*Exercise details*:
What you return must be every line below that includes the word "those".

....................

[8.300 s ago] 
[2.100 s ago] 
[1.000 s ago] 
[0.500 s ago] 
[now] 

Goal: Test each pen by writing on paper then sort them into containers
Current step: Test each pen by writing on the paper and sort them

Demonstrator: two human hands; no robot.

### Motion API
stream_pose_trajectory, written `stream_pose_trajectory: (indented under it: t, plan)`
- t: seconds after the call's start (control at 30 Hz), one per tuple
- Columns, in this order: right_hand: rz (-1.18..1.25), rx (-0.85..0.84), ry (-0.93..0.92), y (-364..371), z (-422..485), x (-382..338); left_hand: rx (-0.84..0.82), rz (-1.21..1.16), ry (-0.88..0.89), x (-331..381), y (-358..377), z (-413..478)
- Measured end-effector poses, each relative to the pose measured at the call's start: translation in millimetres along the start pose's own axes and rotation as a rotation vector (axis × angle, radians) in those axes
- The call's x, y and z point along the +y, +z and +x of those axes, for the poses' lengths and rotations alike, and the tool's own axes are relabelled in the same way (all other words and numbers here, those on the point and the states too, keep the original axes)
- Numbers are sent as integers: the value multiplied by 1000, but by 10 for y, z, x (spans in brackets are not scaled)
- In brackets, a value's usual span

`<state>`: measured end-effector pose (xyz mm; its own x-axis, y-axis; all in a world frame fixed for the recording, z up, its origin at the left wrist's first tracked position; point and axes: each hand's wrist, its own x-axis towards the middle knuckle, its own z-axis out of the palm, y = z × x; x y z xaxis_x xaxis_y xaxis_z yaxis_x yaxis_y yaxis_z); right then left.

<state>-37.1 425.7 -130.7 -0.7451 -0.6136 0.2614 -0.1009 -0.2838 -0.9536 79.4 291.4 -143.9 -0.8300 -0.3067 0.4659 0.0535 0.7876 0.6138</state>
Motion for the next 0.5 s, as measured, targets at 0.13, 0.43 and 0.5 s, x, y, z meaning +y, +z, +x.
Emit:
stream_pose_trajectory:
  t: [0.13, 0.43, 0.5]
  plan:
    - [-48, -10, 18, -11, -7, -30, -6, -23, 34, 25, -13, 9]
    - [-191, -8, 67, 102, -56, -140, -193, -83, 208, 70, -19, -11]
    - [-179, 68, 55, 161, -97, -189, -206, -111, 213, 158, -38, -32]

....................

*Solution for this task*:
- Measured end-effector poses, each relative to the pose measured at the call's start: translation in millimetres along the start pose's own axes and rotation as a rotation vector (axis × angle, radians) in those axes
- The call's x, y and z point along the +y, +z and +x of those axes, for the poses' lengths and rotations alike, and the tool's own axes are relabelled in the same way (all other words and numbers here, those on the point and the states too, keep the original axes)

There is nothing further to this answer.